__Try it__
Could you output each line below exactly as it appears, excluding any pictures?

Recorded information START

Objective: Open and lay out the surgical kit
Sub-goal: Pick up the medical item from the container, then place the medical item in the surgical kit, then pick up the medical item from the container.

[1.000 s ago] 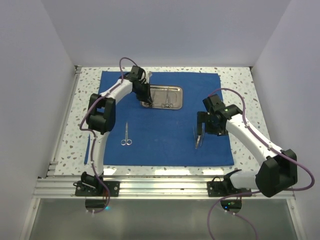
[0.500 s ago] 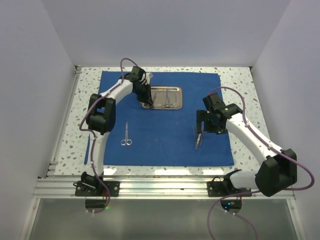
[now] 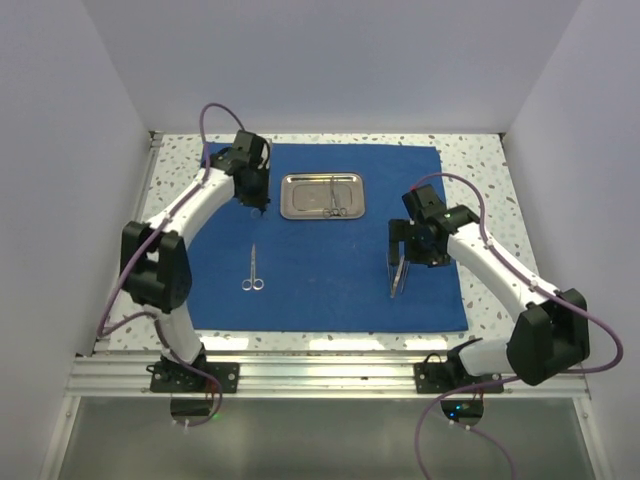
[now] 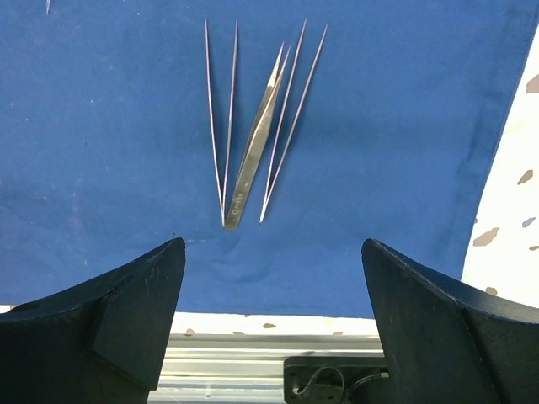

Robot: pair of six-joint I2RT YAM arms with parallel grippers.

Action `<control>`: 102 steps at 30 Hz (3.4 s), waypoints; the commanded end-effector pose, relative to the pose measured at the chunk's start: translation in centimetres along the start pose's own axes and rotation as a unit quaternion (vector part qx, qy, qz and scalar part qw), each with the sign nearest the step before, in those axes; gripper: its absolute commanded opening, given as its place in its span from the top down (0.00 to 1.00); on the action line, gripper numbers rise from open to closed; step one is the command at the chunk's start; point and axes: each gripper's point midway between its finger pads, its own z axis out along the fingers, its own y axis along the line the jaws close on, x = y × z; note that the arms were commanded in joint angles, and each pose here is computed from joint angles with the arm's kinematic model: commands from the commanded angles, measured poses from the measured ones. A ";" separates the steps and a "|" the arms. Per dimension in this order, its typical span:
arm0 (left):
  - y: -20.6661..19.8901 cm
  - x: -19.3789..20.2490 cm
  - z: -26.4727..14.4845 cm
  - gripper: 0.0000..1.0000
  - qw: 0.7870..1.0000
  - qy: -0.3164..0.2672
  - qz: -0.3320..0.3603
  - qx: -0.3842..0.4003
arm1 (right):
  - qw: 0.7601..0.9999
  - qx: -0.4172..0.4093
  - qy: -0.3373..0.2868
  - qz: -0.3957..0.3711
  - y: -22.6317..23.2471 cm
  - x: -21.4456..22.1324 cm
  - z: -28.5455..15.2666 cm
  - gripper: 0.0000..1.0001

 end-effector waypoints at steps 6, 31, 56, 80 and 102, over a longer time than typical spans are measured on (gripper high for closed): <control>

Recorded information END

__Result of the exercise__
Objective: Open and lay out the surgical kit
Sub-goal: Pick up the medical item from the container, then place the medical item in the surgical kit, then pick up the medical item from the container.

[1.000 s ago] 
[0.500 s ago] 
[now] 
[now] 

Robot: pair of six-joint I2RT YAM arms with parallel grippers.

Action `<control>`: 102 steps at 30 Hz (3.4 s), waypoints; the commanded end-effector pose, relative to the pose measured at the chunk's start: translation in centimetres along the start pose's own axes and rotation as a unit quaternion (vector part qx, qy, qz and scalar part qw), each with the sign nearest the step before, in those axes; gripper: its absolute commanded opening, given as its place in its span from the top down (0.00 to 1.00); on the action line, gripper numbers rise from open to closed; step one is the command at the chunk's start; point and axes: each gripper's point midway between its finger pads, its own z axis out along the fingers, its own y axis along the line the jaws close on, x = y × z; note that the arms were commanded in joint angles, and each pose here is computed from joint angles with the arm's kinematic model: commands from the commanded angles, measured poses from the measured ones. A ";" separates the steps and a "|" the arms. Per dimension in this order, its typical span:
arm0 (left):
  - y: -20.6661..19.8901 cm
  - x: -19.3789..20.2490 cm
  - z: -26.4727..14.4845 cm
  - gripper: 0.0000..1.0000
  - qw: 0.7870..1.0000
  - qy: -0.3164..0.2672
  - qz: -0.3320..0.3603
  - qx: -0.3842..0.4003
arm1 (right):
  - qw: 0.7601..0.9999
  - qx: -0.4172..0.4093
  - qy: -0.3373..0.2868
  - qz: -0.3957..0.3711
  - y: -22.6317..23.2471 cm
  - x: -21.4456..22.1324 cm
  - z: -28.5455..15.2666 cm
  - gripper: 0.0000..1.0001

 end-effector waypoints at steps 6, 31, 56, 80 and 102, over a longer time than typical spans are measured on (gripper high for closed): <control>

As written, the answer is complete.